Despite the availability of these tools and databases, the number of webservers that provide a general prediction for many different PTM types is quite low. PTM-ssMP (19) is one, but it relies on known modification profiles, which cannot make de-novo prediction outside the profiles. ModPred (20) provides a general webserver for 23 different modifications. However, it was published in 2014 and applies the logistic regression method, with a performance in need of improvement by more advanced machine learning methods. Most of the other existing predictive webservers were developed for a single type of PTM prediction, such as GlycoEP and MePred-RF. All these servers limit the number of submissions (mostly a single sequence), and none of them supports batch submission for any large-scale prediction, due to calculations of more complex features, such as PSSM, which takes significant computation time.
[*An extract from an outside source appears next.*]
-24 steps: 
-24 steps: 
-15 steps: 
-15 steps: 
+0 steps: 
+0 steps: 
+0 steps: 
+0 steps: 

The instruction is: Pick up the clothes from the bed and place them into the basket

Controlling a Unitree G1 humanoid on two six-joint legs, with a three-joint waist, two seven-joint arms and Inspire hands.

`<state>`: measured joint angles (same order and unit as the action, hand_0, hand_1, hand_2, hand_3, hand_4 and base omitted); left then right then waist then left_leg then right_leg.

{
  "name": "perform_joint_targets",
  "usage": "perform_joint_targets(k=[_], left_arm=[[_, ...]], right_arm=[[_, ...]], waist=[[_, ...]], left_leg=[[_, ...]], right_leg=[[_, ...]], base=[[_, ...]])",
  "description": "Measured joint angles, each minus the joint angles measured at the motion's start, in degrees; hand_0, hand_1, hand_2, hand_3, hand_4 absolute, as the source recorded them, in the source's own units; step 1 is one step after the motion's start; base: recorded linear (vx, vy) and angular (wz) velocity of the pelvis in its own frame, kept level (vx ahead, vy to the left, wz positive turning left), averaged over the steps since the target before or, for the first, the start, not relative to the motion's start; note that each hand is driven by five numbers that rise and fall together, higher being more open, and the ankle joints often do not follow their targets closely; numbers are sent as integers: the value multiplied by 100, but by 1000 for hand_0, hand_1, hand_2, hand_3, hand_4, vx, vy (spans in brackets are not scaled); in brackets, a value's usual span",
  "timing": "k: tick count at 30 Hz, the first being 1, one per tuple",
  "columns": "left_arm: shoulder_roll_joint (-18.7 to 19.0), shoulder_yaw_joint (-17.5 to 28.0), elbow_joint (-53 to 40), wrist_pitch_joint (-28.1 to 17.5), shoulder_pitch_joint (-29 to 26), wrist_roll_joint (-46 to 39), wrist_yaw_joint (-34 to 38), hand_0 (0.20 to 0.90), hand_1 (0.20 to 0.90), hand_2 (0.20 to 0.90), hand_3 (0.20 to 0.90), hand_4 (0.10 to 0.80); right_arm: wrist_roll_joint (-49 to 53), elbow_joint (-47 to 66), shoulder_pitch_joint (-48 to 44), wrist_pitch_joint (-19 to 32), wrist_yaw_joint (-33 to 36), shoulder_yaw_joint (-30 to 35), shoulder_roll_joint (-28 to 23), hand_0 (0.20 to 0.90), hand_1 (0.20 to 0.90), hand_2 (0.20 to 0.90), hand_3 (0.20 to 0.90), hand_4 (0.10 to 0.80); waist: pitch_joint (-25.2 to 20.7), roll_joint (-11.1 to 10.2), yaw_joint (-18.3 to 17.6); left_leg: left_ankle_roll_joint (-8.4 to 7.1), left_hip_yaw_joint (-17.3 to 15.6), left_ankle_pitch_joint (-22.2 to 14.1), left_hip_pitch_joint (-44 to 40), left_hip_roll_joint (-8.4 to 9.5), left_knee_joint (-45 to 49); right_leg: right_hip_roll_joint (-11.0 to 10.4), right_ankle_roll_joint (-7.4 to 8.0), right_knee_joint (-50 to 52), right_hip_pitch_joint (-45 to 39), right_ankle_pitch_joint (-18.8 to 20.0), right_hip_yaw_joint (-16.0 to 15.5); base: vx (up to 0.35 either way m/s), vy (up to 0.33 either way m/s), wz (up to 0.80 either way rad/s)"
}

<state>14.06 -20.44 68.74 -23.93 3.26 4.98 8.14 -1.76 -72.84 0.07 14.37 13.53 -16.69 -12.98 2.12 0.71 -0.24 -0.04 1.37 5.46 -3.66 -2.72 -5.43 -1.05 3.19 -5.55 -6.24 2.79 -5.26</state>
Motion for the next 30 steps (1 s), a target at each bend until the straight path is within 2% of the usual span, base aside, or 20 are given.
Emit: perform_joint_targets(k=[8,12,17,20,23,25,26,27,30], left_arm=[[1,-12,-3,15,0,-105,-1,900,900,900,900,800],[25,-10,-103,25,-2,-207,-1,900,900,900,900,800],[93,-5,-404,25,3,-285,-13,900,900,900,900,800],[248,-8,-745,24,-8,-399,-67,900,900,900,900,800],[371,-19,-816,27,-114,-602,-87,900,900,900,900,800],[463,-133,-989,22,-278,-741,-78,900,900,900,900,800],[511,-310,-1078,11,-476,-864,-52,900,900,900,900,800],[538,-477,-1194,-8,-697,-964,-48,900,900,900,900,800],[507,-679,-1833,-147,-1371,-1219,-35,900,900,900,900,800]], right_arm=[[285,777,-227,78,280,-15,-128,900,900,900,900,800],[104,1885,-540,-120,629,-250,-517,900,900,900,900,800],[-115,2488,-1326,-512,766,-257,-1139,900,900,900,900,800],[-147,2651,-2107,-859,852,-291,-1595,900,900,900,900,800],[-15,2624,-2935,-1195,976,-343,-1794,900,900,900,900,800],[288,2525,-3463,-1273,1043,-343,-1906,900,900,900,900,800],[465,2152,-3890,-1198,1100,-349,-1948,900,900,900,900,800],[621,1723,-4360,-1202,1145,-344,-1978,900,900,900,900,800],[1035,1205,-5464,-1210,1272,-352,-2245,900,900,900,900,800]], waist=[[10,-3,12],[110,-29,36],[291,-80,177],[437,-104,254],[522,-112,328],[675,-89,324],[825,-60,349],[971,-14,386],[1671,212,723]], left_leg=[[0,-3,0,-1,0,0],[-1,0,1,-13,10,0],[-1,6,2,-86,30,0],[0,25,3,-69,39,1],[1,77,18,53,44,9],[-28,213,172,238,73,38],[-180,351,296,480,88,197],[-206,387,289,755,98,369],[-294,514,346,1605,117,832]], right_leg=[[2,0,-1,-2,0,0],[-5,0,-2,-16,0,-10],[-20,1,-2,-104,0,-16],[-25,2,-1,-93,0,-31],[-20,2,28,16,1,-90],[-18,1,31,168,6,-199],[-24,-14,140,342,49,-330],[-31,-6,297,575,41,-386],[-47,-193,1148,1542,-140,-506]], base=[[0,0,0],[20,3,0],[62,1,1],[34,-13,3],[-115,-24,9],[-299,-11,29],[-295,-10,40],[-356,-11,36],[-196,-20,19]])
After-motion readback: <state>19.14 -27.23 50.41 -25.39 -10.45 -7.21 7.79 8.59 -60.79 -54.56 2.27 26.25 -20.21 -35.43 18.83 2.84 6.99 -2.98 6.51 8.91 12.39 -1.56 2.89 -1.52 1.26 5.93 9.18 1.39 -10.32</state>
Here, we introduce a new webserver, MusiteDeep, to provide a general deep-learning framework for protein PTM site prediction and visualization. The method was first introduced in (21). To the best of our knowledge, MusiteDeep was the first deep-learning method in phosphorylation (one of the most studied PTMs) site prediction. It takes raw protein sequences as input and uses CNN (22) with a novel two-dimensional (2D) attention mechanism. It has been widely benchmarked by other predictors (12,23–25) and has always ranked in first or second place. It has also been adopted in several other services (18,26–27). Later, we upgraded the deep-learning framework with the capsule network (28) and extended it to predict for more PTM types, which showed superior performance for almost all the cases with small training samples (29). In this webserver, we updated the previous framework by combining the two previous networks and utilizing more advanced ensemble techniques, while simultaneously providing prediction and visualization for multiple PTMs. The server provides a real-time prediction for a large number of proteins by using only CPU without GPU resources. Users can interactively review predicted PTM sites in the context of known PTM annotations and protein 3D structures through a homology-based search. In addition, the server maintains a local database (updated every three months) to provide pre-processed PTM annotations from Uniport/Swiss-Prot for download. Comparing with the existing web services, MusiteDeep has some obvious advantages in accuracy, speed and scale, and it also provides some unique functions for analyzing prediction results.

MATERIALS AND METHODS

Method overview

Deep-learning framework

The framework of MusiteDeep for protein PTM site prediction is shown in Figure 1. We treated the PTM site prediction problem as a binary classification problem, and for each type of PTM, we trained an independent predictor. In the training process, the framework accepts raw protein sequences as input, and then 33-length residue fragments centered at the target sites were extracted and coded by the one-of-K coding method. We considered the 20 common amino acids and a hyphen character ‘-’, which is used to pad the positions when the valid fragment length is less than 33. Therefore, each position is represented by a 21D vector, with value 1 at the index corresponding to the amino acid or the hyphen character, and a 0 at all other indexes; meanwhile, uncommon amino acids are filled with 0.05. The final output of the framework is a confidence score of the PTM prediction. In regard to the deep-learning architecture, we used the combination of the two previously proposed networks, i.e., MultiCNN (21) and CapsNet (29) as shown in Figure 1 right. The MultiCNN model is constructed by three one-dimensional (1D) CNN layers, a two-dimensional (2D) attention layer, and two fully connected layers; the CapsNet is constructed by two 1D CNN layers, a PrimaryCaps layer and a PTMCaps layer. We trained both networks separately, and in the prediction procedure, a final prediction score is calculated by averaging the prediction scores obtained by the two independent networks. The architecture details can be found in the Supplementary Text S1.

Figure 1.

Figure 1.

Flowchart of the MusiteDeep framework. pos: positive fragments. neg: negative fragments.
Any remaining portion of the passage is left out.